Eduardo Méndez Riestra

Valentín Martínez - Otero

Cocinar hizo al asturiano

El término compuesto ‘gastronomía’ procede del griego (gastér, gastrós = estómago y nómos = ley), pero lo cierto es que el asturiano, en general, entiende poco de leyes culinarias y mucho de deleites palatinos. La naturaleza y la tradición le traen exquisiteces que educan y cautivan su gusto para siempre. De la brava mar recibe suculentos pescados y mariscos; de la fértil tierra, con sus montañas y valles adornados de ganado, obtiene ricas frutas y verduras, sabrosas carnes, nutritiva leche…Muchos y buenos alimentos que desde tiempo distante manos expertas sazonan con gran provecho para el comensal. Con la fabada, el pote, la merluza, el pixín, los oricios, los quesos, la sidra, los frixuelos, el arroz con leche, genuina ambrosía de la tierrina, el asturiano experimenta goces celestiales. Con los primores de la cocina, que por amorosa impregnación hogareña disfruta desde la infancia en la aldea, en la villa marinera o en la ciudad, siente que su condición humana se trueca divina. ¡Con qué placer se entrega al plato bendito! Hace de cada comida un festín, como si temiese que fuese la última.

Tal vez el español más devoto de su mesa sea el asturiano. Y, por supuesto, cuando deja atrás la tierra, sacramento es que la cocina le acompañe. El gusto atestigua la poderosa influencia telúrica sobre el hombre, como la advertida en aquel indiano clariniano, anhelante del aire natal y de la boroña, evocado manjar de la niñez pobre, mísera situación que antaño era frecuente en Asturias.

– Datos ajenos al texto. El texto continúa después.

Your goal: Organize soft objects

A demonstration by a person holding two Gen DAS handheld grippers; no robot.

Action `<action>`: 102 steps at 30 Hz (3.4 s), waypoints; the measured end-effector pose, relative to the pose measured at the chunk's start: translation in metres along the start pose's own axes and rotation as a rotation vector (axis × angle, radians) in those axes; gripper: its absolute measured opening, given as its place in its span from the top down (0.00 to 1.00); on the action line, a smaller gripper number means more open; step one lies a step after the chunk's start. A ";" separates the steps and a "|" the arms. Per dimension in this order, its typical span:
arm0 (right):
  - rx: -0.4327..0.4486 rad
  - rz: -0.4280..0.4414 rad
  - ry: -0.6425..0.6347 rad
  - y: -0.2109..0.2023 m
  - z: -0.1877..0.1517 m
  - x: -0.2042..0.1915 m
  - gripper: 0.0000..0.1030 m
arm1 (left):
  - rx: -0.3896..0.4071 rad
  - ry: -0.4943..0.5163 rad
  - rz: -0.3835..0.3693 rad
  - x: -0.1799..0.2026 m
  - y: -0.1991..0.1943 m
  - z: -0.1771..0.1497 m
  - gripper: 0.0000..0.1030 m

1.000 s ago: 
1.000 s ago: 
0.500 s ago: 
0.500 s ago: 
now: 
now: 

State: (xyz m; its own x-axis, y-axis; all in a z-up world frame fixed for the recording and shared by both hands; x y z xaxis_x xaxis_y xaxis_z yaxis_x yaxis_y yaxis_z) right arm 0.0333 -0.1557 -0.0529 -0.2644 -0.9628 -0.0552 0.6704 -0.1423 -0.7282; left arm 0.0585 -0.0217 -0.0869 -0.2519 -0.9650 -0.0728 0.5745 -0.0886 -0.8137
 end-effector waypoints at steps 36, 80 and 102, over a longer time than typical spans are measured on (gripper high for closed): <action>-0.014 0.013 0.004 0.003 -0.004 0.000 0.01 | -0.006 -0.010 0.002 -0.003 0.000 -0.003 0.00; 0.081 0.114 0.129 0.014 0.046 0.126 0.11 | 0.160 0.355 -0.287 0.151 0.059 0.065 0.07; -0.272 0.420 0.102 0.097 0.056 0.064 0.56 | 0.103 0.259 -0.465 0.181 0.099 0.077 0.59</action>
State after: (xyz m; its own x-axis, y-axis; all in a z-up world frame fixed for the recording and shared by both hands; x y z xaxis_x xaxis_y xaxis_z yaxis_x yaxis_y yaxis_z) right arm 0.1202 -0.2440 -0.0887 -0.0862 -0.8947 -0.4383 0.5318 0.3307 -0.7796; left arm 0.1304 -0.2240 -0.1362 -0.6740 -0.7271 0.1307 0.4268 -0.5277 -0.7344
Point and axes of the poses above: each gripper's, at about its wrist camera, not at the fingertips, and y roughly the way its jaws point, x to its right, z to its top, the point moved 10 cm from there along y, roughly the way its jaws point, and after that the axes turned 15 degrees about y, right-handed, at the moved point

El sabor y hasta el saber de la tierra se verifican en el sentido oral, estimulados, cómo no, por el olfato y la vista propios de la buena mesa. Y así se le hace la boca agua al asturiano forzado a abandonar su patria chica, ansioso de ingerir, junto a la ventresca de bonito, las parrochas, el pitu de caleya o la empanada, un pedazo del querido rincón geográfico.

Con la emigración, nuestra cocina, lejos de desaparecer o empobrecerse, ha perdurado y aun mejorado. Tal sucede en la capital de España, donde siempre se hallan asiento y mantel en que el cuerpo y el espíritu se vigorizan. Hay en Madrid un rosario de restaurantes asturianos que, más allá de peculiaridades, no dejan de sorprendernos por la calidad de su cocina y la calidez de su servicio. Perlas gastronómicas que este libro ensarta para conocimiento y disfrute de todos. Escogidas joyas culinarias que, si parafraseamos al profesor Cordón, a diario demuestran que “cocinar hizo al asturiano”. El hombre dejó atrás la mera animalidad merced a la cocina, que favoreció la emergencia de la palabra, y el asturiano se eleva a lo más alto por mor de esta actividad, ya convertida en arte. Y en la sobremesa, orondo y agradecido, canta a la vida como ave cantábrica.